Assignment ▸ Check each line of the listing for the word "camera" and report the ones that have it.

Exercise input ▸
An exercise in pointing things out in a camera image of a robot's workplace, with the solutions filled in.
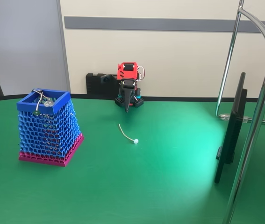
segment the green table
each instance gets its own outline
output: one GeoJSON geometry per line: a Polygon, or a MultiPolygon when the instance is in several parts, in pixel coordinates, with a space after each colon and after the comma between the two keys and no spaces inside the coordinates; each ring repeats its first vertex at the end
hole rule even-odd
{"type": "MultiPolygon", "coordinates": [[[[85,140],[62,168],[18,161],[17,101],[0,101],[0,224],[222,223],[250,124],[215,185],[228,124],[215,118],[215,102],[145,102],[125,113],[113,101],[73,99],[85,140]]],[[[233,223],[265,224],[265,126],[233,223]]]]}

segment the honeycomb mesh pattern
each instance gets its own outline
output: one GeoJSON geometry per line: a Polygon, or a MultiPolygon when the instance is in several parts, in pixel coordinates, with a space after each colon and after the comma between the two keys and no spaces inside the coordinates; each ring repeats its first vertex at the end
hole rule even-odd
{"type": "Polygon", "coordinates": [[[55,114],[34,115],[32,112],[19,111],[18,118],[20,157],[64,160],[76,140],[82,136],[71,100],[55,114]]]}
{"type": "Polygon", "coordinates": [[[27,158],[35,161],[42,161],[42,162],[52,162],[53,165],[56,165],[56,163],[61,163],[65,164],[72,153],[77,149],[81,141],[83,140],[82,133],[79,134],[78,138],[74,141],[74,144],[70,148],[70,150],[66,153],[66,156],[64,158],[59,157],[59,156],[53,156],[53,155],[43,155],[43,154],[36,154],[36,153],[25,153],[25,152],[20,152],[19,157],[20,158],[27,158]]]}

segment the red robot part
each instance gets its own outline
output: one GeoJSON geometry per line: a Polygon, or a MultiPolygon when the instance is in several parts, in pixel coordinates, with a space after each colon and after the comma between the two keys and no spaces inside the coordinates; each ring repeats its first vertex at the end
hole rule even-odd
{"type": "Polygon", "coordinates": [[[137,63],[136,62],[123,62],[118,65],[117,79],[131,78],[137,80],[137,63]]]}

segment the cable
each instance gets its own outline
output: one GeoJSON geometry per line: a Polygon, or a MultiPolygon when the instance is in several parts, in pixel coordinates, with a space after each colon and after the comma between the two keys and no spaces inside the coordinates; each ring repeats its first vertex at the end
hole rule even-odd
{"type": "Polygon", "coordinates": [[[134,144],[137,144],[137,143],[138,143],[138,139],[131,139],[130,137],[128,137],[127,135],[124,134],[124,132],[123,132],[123,130],[122,130],[120,124],[119,124],[119,128],[120,128],[122,134],[123,134],[126,138],[128,138],[128,139],[131,140],[131,141],[133,141],[134,144]]]}
{"type": "MultiPolygon", "coordinates": [[[[36,93],[39,93],[39,94],[41,94],[40,92],[38,92],[38,91],[36,91],[36,90],[33,90],[33,91],[35,91],[36,93]]],[[[46,96],[43,96],[43,97],[45,97],[46,99],[50,100],[50,98],[49,98],[49,97],[46,97],[46,96]]]]}
{"type": "Polygon", "coordinates": [[[139,74],[140,74],[140,79],[138,79],[137,81],[142,81],[142,80],[145,78],[146,73],[145,73],[145,69],[143,68],[143,66],[138,66],[137,70],[138,70],[139,68],[142,68],[142,69],[143,69],[143,78],[142,78],[142,74],[139,72],[139,74]]]}
{"type": "Polygon", "coordinates": [[[43,98],[43,92],[41,92],[40,99],[39,99],[39,101],[38,101],[38,103],[37,103],[36,111],[38,111],[39,104],[40,104],[40,102],[41,102],[42,98],[43,98]]]}

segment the metal pole
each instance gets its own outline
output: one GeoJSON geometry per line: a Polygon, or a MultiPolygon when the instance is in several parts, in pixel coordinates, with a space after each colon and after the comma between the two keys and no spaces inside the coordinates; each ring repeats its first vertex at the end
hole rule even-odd
{"type": "MultiPolygon", "coordinates": [[[[244,0],[240,0],[239,5],[238,5],[238,9],[242,8],[243,5],[244,5],[244,0]]],[[[236,35],[237,35],[237,31],[238,31],[240,17],[241,17],[241,13],[239,11],[237,11],[237,16],[236,16],[236,20],[235,20],[235,25],[234,25],[234,29],[233,29],[232,38],[231,38],[231,43],[230,43],[230,47],[229,47],[229,51],[228,51],[228,57],[227,57],[226,65],[225,65],[224,75],[222,77],[221,88],[220,88],[220,92],[219,92],[217,104],[216,104],[216,109],[215,109],[215,115],[218,118],[220,117],[218,112],[220,109],[222,94],[224,92],[224,87],[225,87],[225,83],[226,83],[226,79],[227,79],[227,75],[228,75],[228,71],[229,71],[229,66],[230,66],[233,48],[234,48],[234,44],[235,44],[235,40],[236,40],[236,35]]]]}
{"type": "Polygon", "coordinates": [[[230,224],[237,199],[239,197],[239,190],[242,187],[243,179],[248,168],[248,164],[251,158],[252,150],[255,146],[259,130],[262,124],[262,120],[265,114],[265,78],[261,87],[260,95],[257,101],[255,112],[251,121],[250,130],[244,144],[244,150],[241,155],[241,159],[238,165],[237,173],[233,183],[232,191],[230,194],[228,207],[223,219],[223,224],[230,224]]]}

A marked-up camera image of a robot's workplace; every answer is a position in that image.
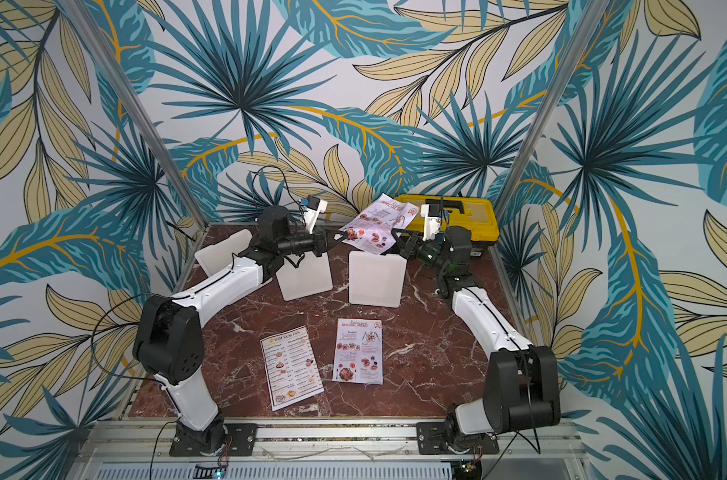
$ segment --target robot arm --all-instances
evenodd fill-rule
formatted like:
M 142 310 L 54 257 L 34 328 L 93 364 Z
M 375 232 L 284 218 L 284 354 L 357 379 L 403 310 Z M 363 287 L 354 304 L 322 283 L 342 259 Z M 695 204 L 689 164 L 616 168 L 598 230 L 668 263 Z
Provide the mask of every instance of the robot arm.
M 144 304 L 134 358 L 161 383 L 180 415 L 176 437 L 184 439 L 185 445 L 196 446 L 196 453 L 219 452 L 225 436 L 224 417 L 200 370 L 204 359 L 201 329 L 224 306 L 262 287 L 283 266 L 287 255 L 312 252 L 320 256 L 343 238 L 329 239 L 323 228 L 315 226 L 325 201 L 309 197 L 302 206 L 305 231 L 290 232 L 285 207 L 267 207 L 257 219 L 260 233 L 248 248 L 233 255 L 228 266 L 172 297 L 156 295 Z
M 439 215 L 426 212 L 424 233 L 394 230 L 393 237 L 408 235 L 398 239 L 401 256 L 416 256 L 438 269 L 438 294 L 473 332 L 489 358 L 483 398 L 449 410 L 443 432 L 446 443 L 465 450 L 486 434 L 557 424 L 561 408 L 555 355 L 518 332 L 475 281 L 469 269 L 469 230 L 449 226 L 440 234 L 433 228 L 427 231 L 429 220 Z

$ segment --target marble table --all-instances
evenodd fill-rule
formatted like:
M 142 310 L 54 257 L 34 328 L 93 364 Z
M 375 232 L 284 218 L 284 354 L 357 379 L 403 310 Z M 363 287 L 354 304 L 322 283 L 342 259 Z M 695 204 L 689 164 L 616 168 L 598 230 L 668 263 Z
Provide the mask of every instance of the marble table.
M 245 226 L 212 226 L 204 245 L 219 242 Z M 225 307 L 204 328 L 204 378 L 226 417 L 400 416 L 443 417 L 453 403 L 479 398 L 487 359 L 473 334 L 435 295 L 433 272 L 410 260 L 399 308 L 351 305 L 347 258 L 353 247 L 340 244 L 329 255 L 334 289 L 285 302 L 274 280 Z M 475 258 L 473 273 L 499 310 L 509 318 L 497 271 L 490 258 Z M 206 278 L 195 265 L 188 286 Z M 382 385 L 331 381 L 339 318 L 383 322 Z M 272 412 L 259 340 L 307 326 L 325 391 Z M 131 417 L 171 417 L 174 408 L 155 382 L 145 382 L 130 408 Z

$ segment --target yellow toolbox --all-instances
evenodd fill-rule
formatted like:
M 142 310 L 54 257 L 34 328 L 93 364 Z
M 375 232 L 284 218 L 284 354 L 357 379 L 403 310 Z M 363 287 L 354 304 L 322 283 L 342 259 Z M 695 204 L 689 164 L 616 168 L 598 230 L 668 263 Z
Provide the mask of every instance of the yellow toolbox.
M 464 198 L 464 197 L 433 197 L 430 195 L 399 195 L 396 198 L 399 202 L 409 202 L 416 206 L 424 204 L 441 204 L 444 210 L 449 212 L 448 225 L 459 225 L 470 230 L 473 234 L 472 255 L 480 256 L 487 246 L 493 244 L 499 238 L 499 227 L 494 216 L 492 203 L 485 198 Z M 408 230 L 423 231 L 425 219 L 417 214 L 412 223 L 407 226 Z M 441 225 L 441 231 L 446 229 L 446 224 Z

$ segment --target folded menu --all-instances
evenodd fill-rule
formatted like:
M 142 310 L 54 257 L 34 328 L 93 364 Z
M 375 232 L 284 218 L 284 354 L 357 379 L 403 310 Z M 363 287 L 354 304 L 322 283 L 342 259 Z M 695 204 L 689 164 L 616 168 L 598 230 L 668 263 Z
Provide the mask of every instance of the folded menu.
M 339 319 L 332 380 L 382 385 L 380 320 Z
M 280 410 L 323 391 L 307 328 L 262 339 L 272 410 Z
M 406 228 L 418 212 L 416 205 L 403 204 L 382 194 L 360 215 L 342 227 L 347 232 L 345 243 L 370 254 L 384 254 L 396 243 L 390 230 Z

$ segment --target cable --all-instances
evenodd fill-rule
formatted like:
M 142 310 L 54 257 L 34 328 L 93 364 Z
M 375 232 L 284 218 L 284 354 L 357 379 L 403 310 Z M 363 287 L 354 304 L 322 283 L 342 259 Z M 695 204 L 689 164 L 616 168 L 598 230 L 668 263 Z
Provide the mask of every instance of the cable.
M 97 330 L 99 329 L 99 324 L 102 323 L 102 320 L 106 319 L 108 315 L 110 315 L 115 309 L 117 309 L 119 306 L 123 305 L 126 302 L 129 302 L 131 300 L 136 299 L 138 296 L 143 295 L 153 295 L 151 292 L 142 292 L 138 293 L 134 296 L 129 297 L 126 300 L 123 300 L 122 302 L 119 302 L 117 305 L 113 306 L 111 309 L 109 309 L 107 312 L 104 313 L 104 315 L 97 321 L 97 324 L 94 325 L 94 330 L 91 332 L 91 357 L 94 359 L 94 363 L 97 364 L 97 366 L 102 370 L 102 372 L 107 373 L 108 375 L 112 375 L 115 377 L 118 377 L 119 379 L 130 379 L 130 380 L 152 380 L 153 382 L 158 382 L 161 385 L 163 385 L 163 382 L 161 382 L 158 379 L 154 379 L 153 377 L 140 377 L 140 376 L 128 376 L 128 375 L 119 375 L 118 373 L 113 373 L 106 368 L 104 368 L 101 363 L 99 363 L 99 360 L 97 359 L 97 349 L 94 346 L 94 337 L 97 335 Z
M 148 480 L 153 480 L 153 461 L 155 460 L 155 450 L 158 448 L 158 441 L 160 440 L 160 434 L 163 433 L 164 428 L 168 427 L 170 423 L 176 423 L 176 420 L 169 420 L 160 428 L 158 436 L 155 437 L 155 446 L 153 447 L 153 456 L 150 457 L 150 474 Z
M 302 213 L 302 204 L 298 202 L 296 198 L 294 198 L 294 195 L 291 193 L 291 188 L 289 188 L 289 180 L 286 179 L 286 173 L 281 168 L 275 167 L 274 165 L 265 165 L 256 172 L 251 172 L 254 174 L 254 176 L 251 178 L 251 199 L 254 202 L 254 206 L 256 207 L 256 197 L 254 196 L 254 180 L 265 168 L 275 168 L 276 170 L 280 171 L 280 174 L 283 177 L 283 184 L 286 185 L 286 191 L 289 192 L 289 197 L 294 202 L 294 204 L 296 204 L 296 208 L 300 211 L 300 216 L 302 217 L 302 227 L 307 229 L 307 222 L 305 221 L 305 216 Z
M 497 458 L 497 461 L 494 462 L 494 465 L 492 465 L 492 467 L 489 469 L 489 471 L 486 472 L 486 475 L 483 475 L 483 478 L 481 478 L 481 480 L 486 480 L 486 478 L 488 478 L 489 475 L 492 475 L 492 472 L 494 471 L 494 468 L 497 466 L 497 464 L 499 463 L 499 461 L 503 459 L 503 457 L 505 456 L 505 453 L 507 453 L 507 451 L 508 451 L 508 448 L 510 448 L 510 446 L 512 445 L 512 442 L 515 440 L 515 437 L 517 437 L 519 435 L 521 435 L 521 433 L 520 432 L 516 432 L 515 435 L 513 435 L 512 438 L 510 438 L 510 442 L 508 442 L 507 446 L 503 450 L 502 455 L 500 455 L 499 458 Z

Task output ▸
An exercise in pointing things out in a camera image of a robot's workplace, with the solutions filled in.
A marked-up camera image of a robot's workplace; every answer is a position in that image.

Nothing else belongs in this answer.